However, don’t be discouraged by the big players pushing expensive new technologies and dominating the industry. The giants encourage little players since it spreads there own network further and further through affiliate type programs. Therefore, porn could still be the land of opportunity for would-be entrepreneurs. Sign on with the giants as an associate or affiliate and you will be provided “with everything from free content to free hosting that pay you handsome commissions to set up your own porn business, because you will be promoting their massive porn empires,” a persuasive Sean described. Just as the IandI audience saw visions of cash dancing in their heads, hopes were manically dashed when Sean continued. “To make any real money you need to be a marketing genius, devote long hours to submitting your site to search engines, Thumb Nail Posts (TGPs), Toplists and anywhere else that you might get a little bit of traffic from. Then once you have some traffic you need to filter it, trade it and funnel it,” he said. This would probably earn you a few extra thousand US dollars a month.

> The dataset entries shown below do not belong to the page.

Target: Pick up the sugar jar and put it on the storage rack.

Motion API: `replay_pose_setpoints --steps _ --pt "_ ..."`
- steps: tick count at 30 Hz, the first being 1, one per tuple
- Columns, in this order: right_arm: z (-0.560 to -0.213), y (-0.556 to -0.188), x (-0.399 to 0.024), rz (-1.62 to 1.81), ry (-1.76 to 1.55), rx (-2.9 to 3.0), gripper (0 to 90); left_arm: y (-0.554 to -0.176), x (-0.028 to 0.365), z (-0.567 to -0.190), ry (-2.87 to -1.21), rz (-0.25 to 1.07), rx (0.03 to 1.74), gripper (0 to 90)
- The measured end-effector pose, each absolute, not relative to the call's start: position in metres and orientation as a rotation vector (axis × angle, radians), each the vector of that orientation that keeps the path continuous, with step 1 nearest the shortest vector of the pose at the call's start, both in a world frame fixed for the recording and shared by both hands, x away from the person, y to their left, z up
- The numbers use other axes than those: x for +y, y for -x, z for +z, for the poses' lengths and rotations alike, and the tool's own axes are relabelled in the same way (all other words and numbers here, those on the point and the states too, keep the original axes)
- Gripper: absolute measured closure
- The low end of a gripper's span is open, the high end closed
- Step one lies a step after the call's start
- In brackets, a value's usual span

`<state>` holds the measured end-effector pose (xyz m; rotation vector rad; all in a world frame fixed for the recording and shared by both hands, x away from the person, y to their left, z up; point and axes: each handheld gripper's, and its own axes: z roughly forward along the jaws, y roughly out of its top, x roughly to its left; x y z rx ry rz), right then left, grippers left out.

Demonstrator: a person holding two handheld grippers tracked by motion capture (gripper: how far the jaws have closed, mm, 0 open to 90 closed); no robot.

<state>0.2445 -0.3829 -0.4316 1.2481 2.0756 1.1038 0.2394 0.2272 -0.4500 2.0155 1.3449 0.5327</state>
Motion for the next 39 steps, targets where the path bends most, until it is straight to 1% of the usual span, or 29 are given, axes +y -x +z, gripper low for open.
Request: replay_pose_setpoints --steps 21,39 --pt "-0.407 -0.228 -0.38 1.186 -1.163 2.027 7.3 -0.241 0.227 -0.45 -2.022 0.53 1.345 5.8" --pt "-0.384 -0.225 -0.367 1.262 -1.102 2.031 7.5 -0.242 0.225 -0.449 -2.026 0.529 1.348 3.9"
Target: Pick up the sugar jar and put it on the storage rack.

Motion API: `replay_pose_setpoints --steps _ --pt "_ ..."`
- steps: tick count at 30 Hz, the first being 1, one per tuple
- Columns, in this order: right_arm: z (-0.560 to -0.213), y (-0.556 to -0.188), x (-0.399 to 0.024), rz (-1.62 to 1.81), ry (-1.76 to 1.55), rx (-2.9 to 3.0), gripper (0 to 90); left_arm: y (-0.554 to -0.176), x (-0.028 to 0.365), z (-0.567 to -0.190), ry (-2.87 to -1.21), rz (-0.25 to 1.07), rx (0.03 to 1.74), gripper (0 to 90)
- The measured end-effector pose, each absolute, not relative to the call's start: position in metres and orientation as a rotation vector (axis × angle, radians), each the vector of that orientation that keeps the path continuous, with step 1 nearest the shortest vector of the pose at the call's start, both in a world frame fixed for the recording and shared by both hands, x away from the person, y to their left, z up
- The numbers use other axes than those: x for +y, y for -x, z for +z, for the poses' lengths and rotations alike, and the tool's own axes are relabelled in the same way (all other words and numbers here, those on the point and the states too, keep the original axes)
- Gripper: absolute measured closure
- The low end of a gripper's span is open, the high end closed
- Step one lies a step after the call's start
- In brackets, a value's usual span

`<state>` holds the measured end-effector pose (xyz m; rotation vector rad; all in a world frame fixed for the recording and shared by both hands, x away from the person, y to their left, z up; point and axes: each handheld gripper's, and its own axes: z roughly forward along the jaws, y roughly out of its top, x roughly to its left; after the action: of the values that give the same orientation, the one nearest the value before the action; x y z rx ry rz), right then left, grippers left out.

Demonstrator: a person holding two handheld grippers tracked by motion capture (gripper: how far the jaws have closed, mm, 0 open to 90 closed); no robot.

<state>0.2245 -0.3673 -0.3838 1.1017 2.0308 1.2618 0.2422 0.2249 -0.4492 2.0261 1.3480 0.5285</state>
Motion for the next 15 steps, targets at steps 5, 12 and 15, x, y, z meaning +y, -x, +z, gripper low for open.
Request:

Sean proposed that attempting to compete with the big boys, to earn the kind of cash cited at the beginning of this article, requires lots of the following:
  1. Money, expertise, time and patience
  2. Lots and lots of really good, fresh content
  3. Secure, reliable, huge and super fast bandwidth
  4. Expensive marketing (prepare to spend to promote)
That same entrepreneur can expect to encounter any one of the following problems if not all of them simultaneously.
  1. Stolen bandwidth from links directly to your budding porn site
  2. Stolen content, therefore your servers must be heavily safeguarded
  3. Licensing restrictions
  4. Lack of fresh content
  5. Ethical issues (For example, VC’s know that porn is profitable but they still resist for ethical reasons and in Hong Kong Whoopers Network has had problems enticing new employees to join a porn company.)
  6. Legal issues (If you are going to promote bestiality there are many jurisdictions you can easily get into plenty of legal trouble. Sean joked that “NA” – as in North America – means “No Animals” in the porn industry.)
Sean issued one final note of caution to anyone venturing into the online porn industry from a provider perspective – there is a big difference between a establishing a successful porn site and successful porn business. Yes, there is money to be earned but as each day passes it becomes a tougher and tougher industry. A good resource to learn more can be found at AVNonline.com. (AVN = Adult Video Network.)

If you have any doubts about the ethical side of the business consider the following tidbit of information provided by Sean at the end of his talk. According to Sean, the Mormon Church owns a US hotel chain earning hundreds of millions of US dollars per year from in-room adult entertainment sex channels.

The IandIers perked up again… like it or not, sex sells.